How to complete this task: Nothing may be added, dropped, or altered; restate the listing word for word.

Given data:

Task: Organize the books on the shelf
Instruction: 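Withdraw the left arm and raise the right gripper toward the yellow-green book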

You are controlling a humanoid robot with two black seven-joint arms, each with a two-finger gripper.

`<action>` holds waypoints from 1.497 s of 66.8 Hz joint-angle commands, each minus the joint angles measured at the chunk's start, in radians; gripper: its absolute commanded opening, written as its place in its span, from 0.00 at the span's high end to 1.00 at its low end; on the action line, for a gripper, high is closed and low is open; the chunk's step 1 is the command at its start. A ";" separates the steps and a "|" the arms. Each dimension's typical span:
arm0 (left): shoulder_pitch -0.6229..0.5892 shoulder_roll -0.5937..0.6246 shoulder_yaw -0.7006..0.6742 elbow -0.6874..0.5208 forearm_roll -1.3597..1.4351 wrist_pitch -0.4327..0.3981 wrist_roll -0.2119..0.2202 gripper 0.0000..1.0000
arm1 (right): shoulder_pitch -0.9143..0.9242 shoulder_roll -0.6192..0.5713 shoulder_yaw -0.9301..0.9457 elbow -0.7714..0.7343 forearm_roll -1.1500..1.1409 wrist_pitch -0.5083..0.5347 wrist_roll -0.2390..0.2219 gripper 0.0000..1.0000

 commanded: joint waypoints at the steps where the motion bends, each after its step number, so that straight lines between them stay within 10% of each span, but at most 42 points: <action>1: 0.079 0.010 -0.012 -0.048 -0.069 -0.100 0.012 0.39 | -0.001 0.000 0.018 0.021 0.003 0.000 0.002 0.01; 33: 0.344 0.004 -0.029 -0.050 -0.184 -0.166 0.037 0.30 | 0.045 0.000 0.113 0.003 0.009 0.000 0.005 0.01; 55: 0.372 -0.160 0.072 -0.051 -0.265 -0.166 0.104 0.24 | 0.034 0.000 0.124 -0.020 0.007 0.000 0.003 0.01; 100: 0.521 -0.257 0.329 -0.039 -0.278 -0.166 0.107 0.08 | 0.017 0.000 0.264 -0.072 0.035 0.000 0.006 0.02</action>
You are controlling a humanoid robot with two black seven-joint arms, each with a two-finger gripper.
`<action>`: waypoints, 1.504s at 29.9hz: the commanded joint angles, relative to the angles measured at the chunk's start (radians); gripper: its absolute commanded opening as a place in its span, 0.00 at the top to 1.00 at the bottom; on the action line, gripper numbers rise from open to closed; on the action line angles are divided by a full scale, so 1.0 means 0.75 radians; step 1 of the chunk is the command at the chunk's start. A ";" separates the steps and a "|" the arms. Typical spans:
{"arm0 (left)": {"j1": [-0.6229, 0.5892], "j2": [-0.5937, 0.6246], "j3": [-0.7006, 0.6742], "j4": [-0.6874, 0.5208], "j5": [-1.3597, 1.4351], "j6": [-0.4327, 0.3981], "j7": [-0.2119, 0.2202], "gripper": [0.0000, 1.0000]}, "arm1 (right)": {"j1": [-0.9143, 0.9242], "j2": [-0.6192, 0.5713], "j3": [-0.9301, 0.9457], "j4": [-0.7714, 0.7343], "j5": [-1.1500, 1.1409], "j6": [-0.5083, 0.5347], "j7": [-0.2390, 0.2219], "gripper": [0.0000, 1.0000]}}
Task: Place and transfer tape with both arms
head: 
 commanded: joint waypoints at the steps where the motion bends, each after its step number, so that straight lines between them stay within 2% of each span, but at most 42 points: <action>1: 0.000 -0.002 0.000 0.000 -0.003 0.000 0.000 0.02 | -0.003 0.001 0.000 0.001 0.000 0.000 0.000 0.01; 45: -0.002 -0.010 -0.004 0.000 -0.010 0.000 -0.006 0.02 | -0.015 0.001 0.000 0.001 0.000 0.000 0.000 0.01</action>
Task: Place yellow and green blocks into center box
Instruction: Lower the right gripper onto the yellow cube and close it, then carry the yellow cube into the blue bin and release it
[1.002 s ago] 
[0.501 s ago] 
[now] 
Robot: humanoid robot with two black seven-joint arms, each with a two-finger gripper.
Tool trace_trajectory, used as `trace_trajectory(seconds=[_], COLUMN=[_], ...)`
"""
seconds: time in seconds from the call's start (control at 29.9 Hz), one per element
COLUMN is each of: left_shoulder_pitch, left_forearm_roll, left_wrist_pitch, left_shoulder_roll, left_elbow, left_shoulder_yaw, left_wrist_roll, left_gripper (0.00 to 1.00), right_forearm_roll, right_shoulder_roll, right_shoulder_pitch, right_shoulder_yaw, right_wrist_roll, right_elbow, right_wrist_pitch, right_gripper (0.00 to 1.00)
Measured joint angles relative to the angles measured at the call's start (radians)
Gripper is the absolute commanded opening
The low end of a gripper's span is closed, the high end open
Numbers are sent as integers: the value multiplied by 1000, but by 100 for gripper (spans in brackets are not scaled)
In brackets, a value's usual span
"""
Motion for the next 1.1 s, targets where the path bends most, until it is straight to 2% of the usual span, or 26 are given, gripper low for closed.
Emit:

Result of this task:
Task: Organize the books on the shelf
Instruction: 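Withdraw the left arm and raise the right gripper toward the yellow-green book
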
You are controlling a humanoid robot with two black seven-joint arms, each with a two-finger gripper.

`<action>` holds waypoints from 1.497 s of 66.8 Hz joint-angle commands, each minus the joint angles measured at the chunk's start, in radians; gripper: its absolute commanded opening, written as its place in its span, from 0.00 at the span's high end to 1.00 at its low end; on the action line, for a gripper, high is closed and low is open; the chunk's step 1 is the command at its start. A ";" separates the steps and a "|" the arms. Each dimension's typical span:
arm0 (left): shoulder_pitch -0.6229..0.5892 shoulder_roll -0.5937..0.6246 shoulder_yaw -0.7006..0.6742 elbow -0.6874..0.5208 forearm_roll -1.3597..1.4351 wrist_pitch -0.4327..0.3981 wrist_roll -0.2119..0.2202 gripper 0.0000..1.0000
arm1 (right): shoulder_pitch -0.9143..0.9242 shoulder_roll -0.6192..0.5713 shoulder_yaw -0.9301..0.9457 elbow -0.7714..0.7343 forearm_roll -1.1500..1.1409 wrist_pitch -0.5083..0.5347 wrist_roll -0.2390..0.2219 gripper 0.0000..1.0000

 commanded: joint waypoints at the steps where the motion bends, each after its step number, so that straight lines between them stay within 10% of each span, but at most 42 points: <action>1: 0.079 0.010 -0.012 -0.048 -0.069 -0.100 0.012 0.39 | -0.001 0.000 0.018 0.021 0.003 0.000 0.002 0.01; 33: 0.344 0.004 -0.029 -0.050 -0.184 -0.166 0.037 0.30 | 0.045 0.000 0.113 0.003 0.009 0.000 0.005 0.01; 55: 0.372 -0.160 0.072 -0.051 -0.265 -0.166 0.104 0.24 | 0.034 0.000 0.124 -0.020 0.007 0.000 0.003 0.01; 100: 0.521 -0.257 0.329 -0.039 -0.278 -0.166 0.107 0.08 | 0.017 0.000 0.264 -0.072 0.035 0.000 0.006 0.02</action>
You are controlling a humanoid robot with two black seven-joint arms, each with a two-finger gripper.
`<action>`: waypoints, 1.504s at 29.9hz: the commanded joint angles, relative to the angles measured at the chunk's start (radians); gripper: its absolute commanded opening as a place in its span, 0.00 at the top to 1.00 at the bottom; on the action line, gripper numbers rise from open to closed; on the action line angles are divided by a full scale, so 1.0 means 0.75 radians; step 1 of the chunk is the command at the chunk's start. A ";" separates the steps and a "|" the arms. Typical spans:
{"arm0 (left)": {"j1": [-0.6229, 0.5892], "j2": [-0.5937, 0.6246], "j3": [-0.7006, 0.6742], "j4": [-0.6874, 0.5208], "j5": [-1.3597, 1.4351], "j6": [-0.4327, 0.3981], "j7": [-0.2119, 0.2202], "gripper": [0.0000, 1.0000]}, "arm1 (right)": {"j1": [-0.9143, 0.9242], "j2": [-0.6192, 0.5713], "j3": [-0.9301, 0.9457], "j4": [-0.7714, 0.7343], "j5": [-1.1500, 1.1409], "j6": [-0.5083, 0.5347], "j7": [-0.2390, 0.2219], "gripper": [0.0000, 1.0000]}}
Task: Place and transfer tape with both arms
head: 
 commanded: joint waypoints at the steps where the motion bends, each after its step number, so that straight lines between them stay within 2% of each span, but at most 42 points: <action>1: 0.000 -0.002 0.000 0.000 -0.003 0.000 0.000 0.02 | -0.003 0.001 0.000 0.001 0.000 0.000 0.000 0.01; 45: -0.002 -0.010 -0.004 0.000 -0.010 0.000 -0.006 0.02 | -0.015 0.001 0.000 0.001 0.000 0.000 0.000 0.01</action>
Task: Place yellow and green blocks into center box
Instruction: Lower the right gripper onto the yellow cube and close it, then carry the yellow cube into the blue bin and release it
[1.002 s ago] 
[0.501 s ago] 
[now] 
Robot: humanoid robot with two black seven-joint arms, each with a two-finger gripper.
Tool trace_trajectory, used as `trace_trajectory(seconds=[_], COLUMN=[_], ...)`
"""
seconds: time in seconds from the call's start (control at 29.9 Hz), one per element
COLUMN is each of: left_shoulder_pitch, left_forearm_roll, left_wrist_pitch, left_shoulder_roll, left_elbow, left_shoulder_yaw, left_wrist_roll, left_gripper (0.00 to 1.00), right_forearm_roll, right_shoulder_roll, right_shoulder_pitch, right_shoulder_yaw, right_wrist_roll, right_elbow, right_wrist_pitch, right_gripper (0.00 to 1.00)
Measured joint angles relative to the angles measured at the call's start (radians)
Gripper is the absolute commanded opening
The low end of a gripper's span is closed, the high end open
Numbers are sent as integers: the value multiplied by 1000, but by 100 for gripper (spans in brackets are not scaled)
In brackets, a value's usual span
"""
Motion for the next 1.1 s, targets where the path bends most, until it is straight to 2% of the usual span, or 26 are given, gripper low for closed.
Emit:

What is written here forms the complete answer.